WORK REQUEST> Every single entry below should be reproduced verbatim.

Records contained in a dataset>
Content starts

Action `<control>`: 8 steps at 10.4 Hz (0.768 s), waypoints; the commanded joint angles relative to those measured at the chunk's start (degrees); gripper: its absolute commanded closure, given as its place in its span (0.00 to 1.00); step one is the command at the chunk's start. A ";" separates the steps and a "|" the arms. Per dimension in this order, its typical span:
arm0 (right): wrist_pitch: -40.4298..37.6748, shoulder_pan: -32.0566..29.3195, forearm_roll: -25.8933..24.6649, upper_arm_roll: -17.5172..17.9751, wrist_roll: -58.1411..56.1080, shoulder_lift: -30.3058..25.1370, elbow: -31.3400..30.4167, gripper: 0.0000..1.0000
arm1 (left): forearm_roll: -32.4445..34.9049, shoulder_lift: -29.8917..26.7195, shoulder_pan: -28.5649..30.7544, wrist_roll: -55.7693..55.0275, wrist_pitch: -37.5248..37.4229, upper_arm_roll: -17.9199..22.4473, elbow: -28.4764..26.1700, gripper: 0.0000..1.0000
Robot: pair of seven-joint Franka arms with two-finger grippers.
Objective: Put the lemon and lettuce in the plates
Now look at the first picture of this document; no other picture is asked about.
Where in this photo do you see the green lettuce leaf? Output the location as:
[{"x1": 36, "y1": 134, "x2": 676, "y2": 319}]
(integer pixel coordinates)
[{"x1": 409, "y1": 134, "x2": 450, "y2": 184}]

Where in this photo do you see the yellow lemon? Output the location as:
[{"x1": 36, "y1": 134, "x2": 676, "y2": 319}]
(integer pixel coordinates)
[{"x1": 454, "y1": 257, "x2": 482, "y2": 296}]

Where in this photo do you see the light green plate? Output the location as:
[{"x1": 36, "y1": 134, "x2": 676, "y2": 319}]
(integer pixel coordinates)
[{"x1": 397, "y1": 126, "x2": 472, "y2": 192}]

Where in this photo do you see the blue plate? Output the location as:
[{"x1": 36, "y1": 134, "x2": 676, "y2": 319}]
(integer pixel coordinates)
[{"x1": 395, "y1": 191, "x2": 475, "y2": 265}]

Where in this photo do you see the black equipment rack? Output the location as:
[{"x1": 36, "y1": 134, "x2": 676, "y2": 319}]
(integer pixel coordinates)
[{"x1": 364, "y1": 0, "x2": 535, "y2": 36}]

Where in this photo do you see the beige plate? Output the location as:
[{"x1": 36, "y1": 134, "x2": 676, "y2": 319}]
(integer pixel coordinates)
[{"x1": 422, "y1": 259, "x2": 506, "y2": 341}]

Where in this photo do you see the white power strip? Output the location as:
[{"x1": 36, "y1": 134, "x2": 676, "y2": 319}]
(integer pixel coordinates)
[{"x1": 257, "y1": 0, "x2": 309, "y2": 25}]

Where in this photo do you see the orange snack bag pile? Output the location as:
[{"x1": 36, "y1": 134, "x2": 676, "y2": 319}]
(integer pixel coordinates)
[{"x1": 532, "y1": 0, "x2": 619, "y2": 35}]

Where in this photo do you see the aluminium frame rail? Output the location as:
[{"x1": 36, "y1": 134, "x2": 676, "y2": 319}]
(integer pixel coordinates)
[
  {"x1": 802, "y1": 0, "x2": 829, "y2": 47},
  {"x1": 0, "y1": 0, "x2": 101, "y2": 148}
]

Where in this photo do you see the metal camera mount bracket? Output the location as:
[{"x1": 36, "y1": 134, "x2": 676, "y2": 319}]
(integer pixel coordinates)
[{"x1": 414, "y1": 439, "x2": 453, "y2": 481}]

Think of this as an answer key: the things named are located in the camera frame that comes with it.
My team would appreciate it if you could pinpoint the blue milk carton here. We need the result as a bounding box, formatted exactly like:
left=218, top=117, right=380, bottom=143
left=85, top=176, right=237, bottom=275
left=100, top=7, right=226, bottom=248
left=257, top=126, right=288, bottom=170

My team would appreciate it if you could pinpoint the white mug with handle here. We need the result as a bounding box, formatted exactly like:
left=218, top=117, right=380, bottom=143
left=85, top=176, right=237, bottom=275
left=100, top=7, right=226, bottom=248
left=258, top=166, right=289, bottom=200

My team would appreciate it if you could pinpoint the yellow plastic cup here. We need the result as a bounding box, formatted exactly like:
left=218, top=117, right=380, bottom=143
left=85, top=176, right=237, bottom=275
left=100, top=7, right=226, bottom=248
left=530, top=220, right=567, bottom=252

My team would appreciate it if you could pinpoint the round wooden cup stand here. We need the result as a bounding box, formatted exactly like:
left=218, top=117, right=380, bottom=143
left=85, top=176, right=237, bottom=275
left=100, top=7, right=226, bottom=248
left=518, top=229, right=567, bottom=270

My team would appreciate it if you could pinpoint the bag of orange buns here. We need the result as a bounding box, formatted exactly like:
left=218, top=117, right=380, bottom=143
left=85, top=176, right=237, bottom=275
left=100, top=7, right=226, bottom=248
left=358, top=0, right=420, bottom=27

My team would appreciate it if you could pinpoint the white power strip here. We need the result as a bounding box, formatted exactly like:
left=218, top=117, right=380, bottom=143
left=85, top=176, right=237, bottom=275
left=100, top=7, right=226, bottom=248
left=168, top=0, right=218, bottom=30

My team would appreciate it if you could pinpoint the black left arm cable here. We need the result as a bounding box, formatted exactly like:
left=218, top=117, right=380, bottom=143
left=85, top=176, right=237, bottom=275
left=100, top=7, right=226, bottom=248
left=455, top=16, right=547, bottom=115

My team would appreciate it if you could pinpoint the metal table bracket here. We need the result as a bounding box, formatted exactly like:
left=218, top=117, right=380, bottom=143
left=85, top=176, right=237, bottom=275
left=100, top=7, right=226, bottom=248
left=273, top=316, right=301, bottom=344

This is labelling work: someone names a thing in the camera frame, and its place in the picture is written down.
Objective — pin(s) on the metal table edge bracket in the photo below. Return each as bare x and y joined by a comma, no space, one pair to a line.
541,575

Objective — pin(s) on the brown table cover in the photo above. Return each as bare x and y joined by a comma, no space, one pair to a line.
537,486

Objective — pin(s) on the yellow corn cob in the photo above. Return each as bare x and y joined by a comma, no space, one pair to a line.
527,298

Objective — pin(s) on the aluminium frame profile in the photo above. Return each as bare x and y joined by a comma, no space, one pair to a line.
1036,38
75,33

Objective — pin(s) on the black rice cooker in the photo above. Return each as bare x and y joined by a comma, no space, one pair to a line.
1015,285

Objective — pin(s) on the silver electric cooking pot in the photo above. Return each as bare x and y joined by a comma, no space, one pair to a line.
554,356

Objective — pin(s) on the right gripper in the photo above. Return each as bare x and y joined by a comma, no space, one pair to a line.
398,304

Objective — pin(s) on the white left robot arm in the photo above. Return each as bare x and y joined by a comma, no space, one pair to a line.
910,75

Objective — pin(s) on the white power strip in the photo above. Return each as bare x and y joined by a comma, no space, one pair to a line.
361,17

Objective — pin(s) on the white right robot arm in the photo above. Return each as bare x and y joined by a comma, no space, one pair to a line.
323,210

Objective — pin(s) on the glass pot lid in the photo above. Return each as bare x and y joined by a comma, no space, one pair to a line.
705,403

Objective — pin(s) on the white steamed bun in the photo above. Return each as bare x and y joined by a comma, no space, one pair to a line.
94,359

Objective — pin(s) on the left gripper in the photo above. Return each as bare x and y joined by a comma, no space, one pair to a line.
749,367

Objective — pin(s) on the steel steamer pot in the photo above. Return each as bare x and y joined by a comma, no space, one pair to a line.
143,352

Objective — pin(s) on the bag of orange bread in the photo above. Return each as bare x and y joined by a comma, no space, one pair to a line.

Content ends

REPLY TO THE TASK>
Action `<control>`: 8 steps at 10.4 Hz (0.768 s), waypoints; the commanded joint angles relative to those measured at the chunk's start (degrees); gripper: its absolute commanded closure, given as its place in its span (0.00 to 1.00); step one is the command at the chunk's start. A ";" separates the steps and a "|" the arms. Per dimension in this order, its typical span:
arm0 (right): wrist_pitch: -40.4298..37.6748, shoulder_pan: -32.0566..29.3195, forearm_roll: -25.8933..24.6649, upper_arm_roll: -17.5172..17.9751, wrist_roll: -58.1411..56.1080, shoulder_lift: -30.3058..25.1370, elbow: -31.3400..30.4167, gripper: 0.0000..1.0000
arm1 (left): forearm_roll: -32.4445..34.9049, shoulder_lift: -29.8917..26.7195, shoulder_pan: -28.5649..30.7544, wrist_roll: -55.7693..55.0275, wrist_pitch: -37.5248..37.4229, upper_arm_roll: -17.9199..22.4473, elbow: -28.4764..26.1700, gripper: 0.0000..1.0000
Robot: pair of seven-joint Franka arms with two-finger grippers.
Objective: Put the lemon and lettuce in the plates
Now look at the first picture of this document; no other picture is asked about.
Where in this photo do you see the green lettuce leaf? Output the location as:
[{"x1": 36, "y1": 134, "x2": 676, "y2": 319}]
(integer pixel coordinates)
[{"x1": 409, "y1": 134, "x2": 450, "y2": 184}]

Where in this photo do you see the yellow lemon? Output the location as:
[{"x1": 36, "y1": 134, "x2": 676, "y2": 319}]
(integer pixel coordinates)
[{"x1": 454, "y1": 257, "x2": 482, "y2": 296}]

Where in this photo do you see the light green plate? Output the location as:
[{"x1": 36, "y1": 134, "x2": 676, "y2": 319}]
(integer pixel coordinates)
[{"x1": 397, "y1": 126, "x2": 472, "y2": 192}]

Where in this photo do you see the blue plate? Output the location as:
[{"x1": 36, "y1": 134, "x2": 676, "y2": 319}]
(integer pixel coordinates)
[{"x1": 395, "y1": 191, "x2": 475, "y2": 265}]

Where in this photo do you see the black equipment rack? Output the location as:
[{"x1": 36, "y1": 134, "x2": 676, "y2": 319}]
(integer pixel coordinates)
[{"x1": 364, "y1": 0, "x2": 535, "y2": 36}]

Where in this photo do you see the beige plate? Output the location as:
[{"x1": 36, "y1": 134, "x2": 676, "y2": 319}]
(integer pixel coordinates)
[{"x1": 422, "y1": 259, "x2": 506, "y2": 341}]

Where in this photo do you see the white power strip? Output the location as:
[{"x1": 36, "y1": 134, "x2": 676, "y2": 319}]
(integer pixel coordinates)
[{"x1": 257, "y1": 0, "x2": 309, "y2": 25}]

Where in this photo do you see the orange snack bag pile? Output the location as:
[{"x1": 36, "y1": 134, "x2": 676, "y2": 319}]
(integer pixel coordinates)
[{"x1": 532, "y1": 0, "x2": 619, "y2": 35}]

Where in this photo do you see the aluminium frame rail? Output the location as:
[{"x1": 36, "y1": 134, "x2": 676, "y2": 319}]
(integer pixel coordinates)
[
  {"x1": 802, "y1": 0, "x2": 829, "y2": 47},
  {"x1": 0, "y1": 0, "x2": 101, "y2": 148}
]

Where in this photo do you see the metal camera mount bracket? Output the location as:
[{"x1": 36, "y1": 134, "x2": 676, "y2": 319}]
(integer pixel coordinates)
[{"x1": 414, "y1": 439, "x2": 453, "y2": 481}]

Think of this as an answer key: the things named are located in the camera frame that comes with it.
My team would appreciate it if you could pinpoint the blue milk carton here. We need the result as a bounding box, formatted exactly like:
left=218, top=117, right=380, bottom=143
left=85, top=176, right=237, bottom=275
left=100, top=7, right=226, bottom=248
left=257, top=126, right=288, bottom=170

My team would appreciate it if you could pinpoint the white mug with handle here. We need the result as a bounding box, formatted exactly like:
left=218, top=117, right=380, bottom=143
left=85, top=176, right=237, bottom=275
left=100, top=7, right=226, bottom=248
left=258, top=166, right=289, bottom=200

My team would appreciate it if you could pinpoint the yellow plastic cup here. We need the result as a bounding box, formatted exactly like:
left=218, top=117, right=380, bottom=143
left=85, top=176, right=237, bottom=275
left=100, top=7, right=226, bottom=248
left=530, top=220, right=567, bottom=252

My team would appreciate it if you could pinpoint the round wooden cup stand here. We need the result as a bounding box, formatted exactly like:
left=218, top=117, right=380, bottom=143
left=85, top=176, right=237, bottom=275
left=100, top=7, right=226, bottom=248
left=518, top=229, right=567, bottom=270

My team would appreciate it if you could pinpoint the bag of orange buns here. We need the result as a bounding box, formatted exactly like:
left=218, top=117, right=380, bottom=143
left=85, top=176, right=237, bottom=275
left=100, top=7, right=226, bottom=248
left=358, top=0, right=420, bottom=27

My team would appreciate it if you could pinpoint the white power strip here. We need the result as a bounding box, formatted exactly like:
left=218, top=117, right=380, bottom=143
left=85, top=176, right=237, bottom=275
left=100, top=7, right=226, bottom=248
left=168, top=0, right=218, bottom=30

My team would appreciate it if you could pinpoint the black left arm cable here. We need the result as a bounding box, formatted exactly like:
left=218, top=117, right=380, bottom=143
left=85, top=176, right=237, bottom=275
left=100, top=7, right=226, bottom=248
left=455, top=16, right=547, bottom=115

My team would appreciate it if you could pinpoint the metal table bracket here. We need the result as a bounding box, formatted exactly like:
left=218, top=117, right=380, bottom=143
left=85, top=176, right=237, bottom=275
left=100, top=7, right=226, bottom=248
left=273, top=316, right=301, bottom=344

This is labelling work: someone names a thing in the camera frame, and its place in the picture is written down.
Objective — pin(s) on the metal table edge bracket in the photo below. Return each as bare x and y joined by a comma, no space, one pair to a line.
541,575

Objective — pin(s) on the brown table cover in the photo above. Return each as bare x and y joined by a comma, no space, one pair to a line.
537,486

Objective — pin(s) on the yellow corn cob in the photo above. Return each as bare x and y joined by a comma, no space, one pair to a line.
527,298

Objective — pin(s) on the aluminium frame profile in the photo above. Return each as bare x and y joined by a comma, no space, one pair to a line.
1036,38
75,33

Objective — pin(s) on the black rice cooker in the photo above. Return each as bare x and y joined by a comma, no space, one pair to a line.
1015,285

Objective — pin(s) on the silver electric cooking pot in the photo above. Return each as bare x and y joined by a comma, no space, one pair to a line.
554,356

Objective — pin(s) on the right gripper in the photo above. Return each as bare x and y joined by a comma, no space, one pair to a line.
398,304

Objective — pin(s) on the white left robot arm in the photo above. Return each as bare x and y joined by a comma, no space, one pair to a line.
910,75

Objective — pin(s) on the white power strip in the photo above. Return each as bare x and y joined by a comma, no space, one pair to a line.
361,17

Objective — pin(s) on the white right robot arm in the photo above. Return each as bare x and y joined by a comma, no space, one pair to a line.
323,210

Objective — pin(s) on the glass pot lid in the photo above. Return each as bare x and y joined by a comma, no space, one pair to a line.
705,403

Objective — pin(s) on the white steamed bun in the photo above. Return each as bare x and y joined by a comma, no space, one pair to a line.
94,359

Objective — pin(s) on the left gripper in the photo above. Return each as bare x and y joined by a comma, no space, one pair to a line.
749,367

Objective — pin(s) on the steel steamer pot in the photo above. Return each as bare x and y joined by a comma, no space, one pair to a line.
143,352

Objective — pin(s) on the bag of orange bread in the photo above. Return each as bare x and y joined by a comma, no space, one pair to a line.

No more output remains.